Analysts say the yuan’s decline could force many of the exposedeconomies to push their currencies down further to make exports more competitive, adding to negative sentiment on their currencies.
“The fear now has increased about currency wars and the potential negative economic pressure from decreased exports”, said Matt Lloyd, chief investment strategist at Advisors Asset Management based in Colorado.
The yuan’s devaluation has added to growth headwinds in emerging markets due to China’s slowing economy, a deepening slump in commodities, waning global growth and expectations the U.S. will raise interest rates this year. A lack of economic reform in many developing nations also has hurt investors’ sentiment.
Countries have tried interest-rate cuts and fiscal spending to aid their economies, but growth in many places has continued to sag. That has made weaker currencies a last resort, including for China.
Taiwan this week responded to China’s devaluation by reducing the rate it pays commercial banks for overnight deposits, a move which pushed its currency down 2% in two days, its biggest loss since the global financial crisis. Vietnam widened the band in which it allows the dong currency to trade, leading to a 1.2% loss over the last three days.
Taiwan’s exports to China are worth 30% of its economic output due to its reliance on selling intermediary goods like semiconductors to finished items such as packaged foods and machinery. Exports tumbled 12% on year in July, largely due to a drop in shipments of petrochemical products to China.
South Korea saw the won pushed to its weakest in four years, down 2% over the last two days and 8% lower since the start of 2015. More than a quarter of South Korea’s total exports go to China. Abroad, the country faces competition from China on a range of low end to high end tablets, cellphones and other electronics.
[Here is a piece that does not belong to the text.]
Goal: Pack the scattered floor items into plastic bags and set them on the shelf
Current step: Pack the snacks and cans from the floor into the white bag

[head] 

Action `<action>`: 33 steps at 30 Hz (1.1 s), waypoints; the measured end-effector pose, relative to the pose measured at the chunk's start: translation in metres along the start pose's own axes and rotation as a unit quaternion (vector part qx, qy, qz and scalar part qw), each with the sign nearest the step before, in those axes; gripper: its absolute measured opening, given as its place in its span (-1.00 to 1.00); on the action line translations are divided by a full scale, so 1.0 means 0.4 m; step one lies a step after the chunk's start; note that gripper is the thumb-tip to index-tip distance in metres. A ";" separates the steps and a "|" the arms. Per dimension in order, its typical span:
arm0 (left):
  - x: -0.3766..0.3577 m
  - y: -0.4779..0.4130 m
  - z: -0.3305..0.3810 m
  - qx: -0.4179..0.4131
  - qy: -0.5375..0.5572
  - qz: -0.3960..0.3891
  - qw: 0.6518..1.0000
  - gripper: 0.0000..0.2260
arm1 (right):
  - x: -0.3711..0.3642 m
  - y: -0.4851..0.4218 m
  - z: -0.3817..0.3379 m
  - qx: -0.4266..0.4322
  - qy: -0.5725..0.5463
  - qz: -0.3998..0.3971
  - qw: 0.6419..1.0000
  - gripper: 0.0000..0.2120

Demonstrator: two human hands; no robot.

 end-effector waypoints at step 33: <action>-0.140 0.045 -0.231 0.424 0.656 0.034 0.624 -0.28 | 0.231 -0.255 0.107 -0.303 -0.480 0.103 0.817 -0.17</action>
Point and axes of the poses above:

For commodity exporters like Malaysia and Vietnam, the concern is that a weaker yuan increases import costs for Chinese consumers of products like rubber, coal and iron ore, further undermining demand.
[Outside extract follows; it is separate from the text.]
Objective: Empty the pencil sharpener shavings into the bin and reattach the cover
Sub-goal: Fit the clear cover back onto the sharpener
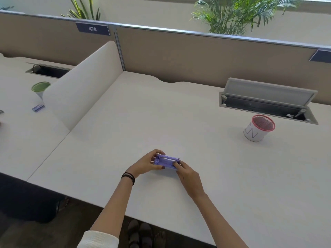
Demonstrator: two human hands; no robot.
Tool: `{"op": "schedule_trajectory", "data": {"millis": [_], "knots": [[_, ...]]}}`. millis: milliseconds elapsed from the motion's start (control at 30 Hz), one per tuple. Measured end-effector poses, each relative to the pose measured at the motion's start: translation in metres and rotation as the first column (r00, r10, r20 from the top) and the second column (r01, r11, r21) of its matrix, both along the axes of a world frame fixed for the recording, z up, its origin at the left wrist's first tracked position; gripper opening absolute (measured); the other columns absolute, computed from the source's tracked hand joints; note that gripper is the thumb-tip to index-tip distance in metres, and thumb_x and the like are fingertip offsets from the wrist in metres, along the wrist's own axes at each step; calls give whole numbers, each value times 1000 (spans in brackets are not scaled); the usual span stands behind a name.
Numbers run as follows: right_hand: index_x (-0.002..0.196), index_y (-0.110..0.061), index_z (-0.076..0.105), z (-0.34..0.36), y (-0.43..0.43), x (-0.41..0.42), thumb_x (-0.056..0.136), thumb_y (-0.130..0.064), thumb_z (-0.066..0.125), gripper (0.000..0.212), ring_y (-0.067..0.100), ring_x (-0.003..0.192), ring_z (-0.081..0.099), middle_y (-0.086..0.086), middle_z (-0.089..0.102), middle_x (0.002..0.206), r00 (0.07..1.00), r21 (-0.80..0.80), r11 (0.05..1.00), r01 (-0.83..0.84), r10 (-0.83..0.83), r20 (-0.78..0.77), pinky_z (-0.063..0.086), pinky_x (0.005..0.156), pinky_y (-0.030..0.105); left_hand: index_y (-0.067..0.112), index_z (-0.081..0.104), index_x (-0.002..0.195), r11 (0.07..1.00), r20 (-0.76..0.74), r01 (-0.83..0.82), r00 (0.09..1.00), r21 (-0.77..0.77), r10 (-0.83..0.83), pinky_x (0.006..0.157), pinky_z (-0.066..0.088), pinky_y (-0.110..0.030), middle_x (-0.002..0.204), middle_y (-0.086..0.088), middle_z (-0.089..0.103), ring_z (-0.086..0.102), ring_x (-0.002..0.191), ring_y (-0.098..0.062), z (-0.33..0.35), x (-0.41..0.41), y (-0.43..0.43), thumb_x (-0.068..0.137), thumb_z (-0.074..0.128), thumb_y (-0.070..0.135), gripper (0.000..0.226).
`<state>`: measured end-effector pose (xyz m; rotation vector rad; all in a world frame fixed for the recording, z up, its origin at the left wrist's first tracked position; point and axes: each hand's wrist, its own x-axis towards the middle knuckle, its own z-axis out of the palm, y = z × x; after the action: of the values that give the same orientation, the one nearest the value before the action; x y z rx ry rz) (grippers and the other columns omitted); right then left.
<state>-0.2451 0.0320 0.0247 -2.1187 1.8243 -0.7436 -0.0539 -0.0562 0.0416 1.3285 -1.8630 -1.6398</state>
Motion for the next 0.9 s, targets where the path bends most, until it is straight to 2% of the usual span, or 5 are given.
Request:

Weaker currencies are supposed to make exports more competitive in global trade, but if they fall too far, they start presenting challenges domestically and are rarely a source of good news.
Malaysia’s ringgit fell 2.7% in the two days after China’s move, and is down 15% this year. A weaker currency could help the country’s commodities and electronics exports to China, but the nation’s central bank is worried the fast pace of declines doesn’t represent the underlying economy and could spur capital flight.
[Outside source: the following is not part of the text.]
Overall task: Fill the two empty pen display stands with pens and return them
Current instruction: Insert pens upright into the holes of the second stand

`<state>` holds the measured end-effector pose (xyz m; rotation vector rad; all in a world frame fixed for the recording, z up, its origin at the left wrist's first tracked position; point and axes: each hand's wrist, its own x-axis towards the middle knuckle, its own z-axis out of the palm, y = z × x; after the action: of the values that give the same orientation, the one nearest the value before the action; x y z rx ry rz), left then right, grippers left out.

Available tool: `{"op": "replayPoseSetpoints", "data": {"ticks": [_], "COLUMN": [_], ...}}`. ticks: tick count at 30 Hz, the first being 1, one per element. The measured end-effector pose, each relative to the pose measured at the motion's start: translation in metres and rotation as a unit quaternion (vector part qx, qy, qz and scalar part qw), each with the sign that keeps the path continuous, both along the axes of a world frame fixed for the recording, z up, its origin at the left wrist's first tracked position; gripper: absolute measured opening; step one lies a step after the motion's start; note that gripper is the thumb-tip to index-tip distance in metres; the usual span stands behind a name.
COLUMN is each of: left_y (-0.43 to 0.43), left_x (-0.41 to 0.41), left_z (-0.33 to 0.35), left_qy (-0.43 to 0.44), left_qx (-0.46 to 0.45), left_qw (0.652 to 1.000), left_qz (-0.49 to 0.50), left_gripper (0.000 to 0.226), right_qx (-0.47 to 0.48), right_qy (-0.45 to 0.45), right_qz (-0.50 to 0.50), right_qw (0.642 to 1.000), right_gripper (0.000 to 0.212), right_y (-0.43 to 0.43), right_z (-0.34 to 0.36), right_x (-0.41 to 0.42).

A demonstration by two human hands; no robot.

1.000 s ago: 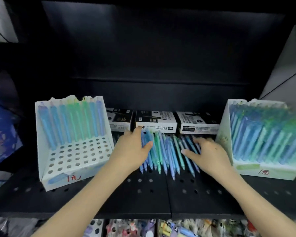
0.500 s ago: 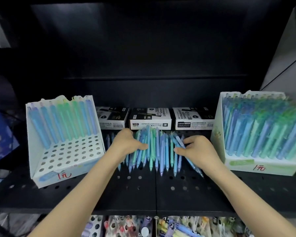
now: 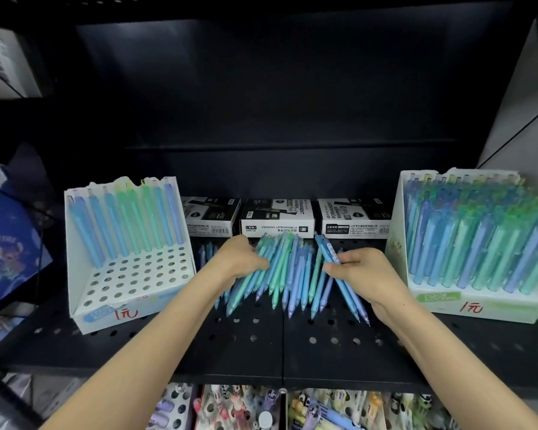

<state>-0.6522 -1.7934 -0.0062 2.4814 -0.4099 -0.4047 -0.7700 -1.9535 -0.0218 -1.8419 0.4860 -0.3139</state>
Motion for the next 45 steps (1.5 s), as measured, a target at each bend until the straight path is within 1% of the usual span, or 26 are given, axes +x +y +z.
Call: {"op": "replayPoseSetpoints", "data": {"ticks": [2,3,4,6,7,9,10,12,14,15,17,18,20,24,26,29,32,34,35,37,39,40,42,44,45], "left_y": [0.0,0.001,0.002,0.003,0.003,0.003,0.003,0.005,0.008,0.012,0.02,0.025,0.036,0.059,0.074,0.098,0.123,0.141,0.151,0.171,0.191,0.2,0.216,0.228,0.232], "left_x": [0.0,0.001,0.0,-0.001,-0.001,0.0,0.001,-0.001,-0.005,-0.01,-0.021,-0.026,-0.038,-0.051,-0.053,-0.052,-0.048,-0.044,-0.042,-0.038,-0.036,-0.034,-0.031,-0.028,-0.027], "left_z": [-0.001,-0.002,-0.001,-0.001,-0.002,-0.005,-0.005,-0.002,0.007,0.013,0.026,0.031,0.04,0.052,0.054,0.055,0.057,0.057,0.057,0.058,0.059,0.06,0.06,0.059,0.059], "left_qy": [-0.014,-0.015,-0.022,-0.032,-0.033,-0.026,-0.018,0.0,0.038,0.068,0.12,0.137,0.143,0.079,0.047,0.029,0.015,-0.004,-0.019,-0.05,-0.077,-0.087,-0.1,-0.114,-0.121], "left_qx": [-0.017,-0.031,-0.04,-0.048,-0.061,-0.112,-0.151,-0.234,-0.319,-0.36,-0.427,-0.45,-0.481,-0.496,-0.501,-0.507,-0.515,-0.518,-0.52,-0.533,-0.545,-0.549,-0.55,-0.538,-0.529], "left_qw": [1.0,0.999,0.999,0.998,0.997,0.993,0.987,0.97,0.945,0.929,0.896,0.883,0.864,0.864,0.864,0.861,0.856,0.853,0.851,0.841,0.83,0.825,0.819,0.822,0.825], "left_qz": [0.003,0.007,0.007,0.015,0.016,0.037,0.05,0.065,0.067,0.057,0.02,0.0,-0.031,-0.03,-0.018,0.01,0.046,0.061,0.067,0.078,0.093,0.103,0.126,0.148,0.159], "left_gripper": [0.023,0.02,0.012,0.023,0.019,0.019,0.026,0.037,0.04,0.037,0.021,0.012,0.007,0.019,0.018,0.02,0.021,0.024,0.025,0.026,0.025,0.024,0.022,0.02,0.021], "right_qx": [0.01,0.014,0.02,0.028,0.031,0.055,0.073,0.116,0.154,0.168,0.181,0.18,0.168,0.135,0.115,0.075,0.076,0.061,0.041,-0.024,-0.094,-0.12,-0.15,-0.166,-0.168], "right_qy": [-0.004,-0.007,-0.011,-0.016,-0.015,-0.007,0.0,0.011,0.008,0.005,-0.003,-0.008,-0.019,-0.043,-0.053,-0.066,-0.08,-0.099,-0.116,-0.165,-0.219,-0.24,-0.262,-0.267,-0.266], "right_qz": [0.001,0.001,0.001,-0.002,-0.003,-0.006,-0.006,0.002,0.023,0.036,0.064,0.081,0.123,0.198,0.222,0.24,0.255,0.248,0.235,0.202,0.186,0.185,0.191,0.19,0.191], "right_qw": [1.0,1.0,1.0,0.999,0.999,0.998,0.997,0.993,0.988,0.985,0.981,0.98,0.978,0.97,0.967,0.966,0.961,0.962,0.964,0.965,0.953,0.945,0.934,0.93,0.93], "right_gripper": [0.021,0.02,0.019,0.02,0.019,0.014,0.01,0.014,0.016,0.016,0.017,0.017,0.019,0.018,0.017,0.014,0.019,0.016,0.016,0.026,0.037,0.036,0.026,0.012,0.008], "right_y": [-0.001,-0.001,-0.001,-0.001,-0.001,-0.002,-0.003,-0.004,-0.003,-0.001,0.007,0.014,0.03,0.072,0.093,0.119,0.14,0.153,0.158,0.165,0.174,0.179,0.191,0.204,0.21], "right_z": [0.0,0.001,0.001,0.001,0.002,0.003,0.004,0.007,0.01,0.013,0.022,0.028,0.04,0.061,0.067,0.071,0.071,0.07,0.071,0.072,0.075,0.078,0.081,0.081,0.08], "right_x": [-0.001,-0.001,-0.002,-0.002,-0.003,-0.002,-0.002,-0.002,-0.001,-0.001,-0.001,-0.001,-0.001,0.002,0.005,0.013,0.024,0.033,0.038,0.048,0.055,0.058,0.066,0.078,0.084]}}
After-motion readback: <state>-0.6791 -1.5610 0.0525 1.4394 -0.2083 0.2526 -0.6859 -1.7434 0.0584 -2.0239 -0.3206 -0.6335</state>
In South Africa, a decline in the rand has led to inflation problems and the central bank last month was forced to raise rates, compounding its economic slowdown. Officials in Indonesia, another big commodity-exporter, have voiced concerns in recent days about weakness in the rupiah, which is at its lowest level since the Asian financial crisis of the late 1990s.
“All markets have been under pressure because of worries about competitive devaluation,” said Jean-Charles Sambor, Asia Pacific director at the International Institute of Finance. “All emerging market countries are more dependent on China’s economy than they were 20 years ago”.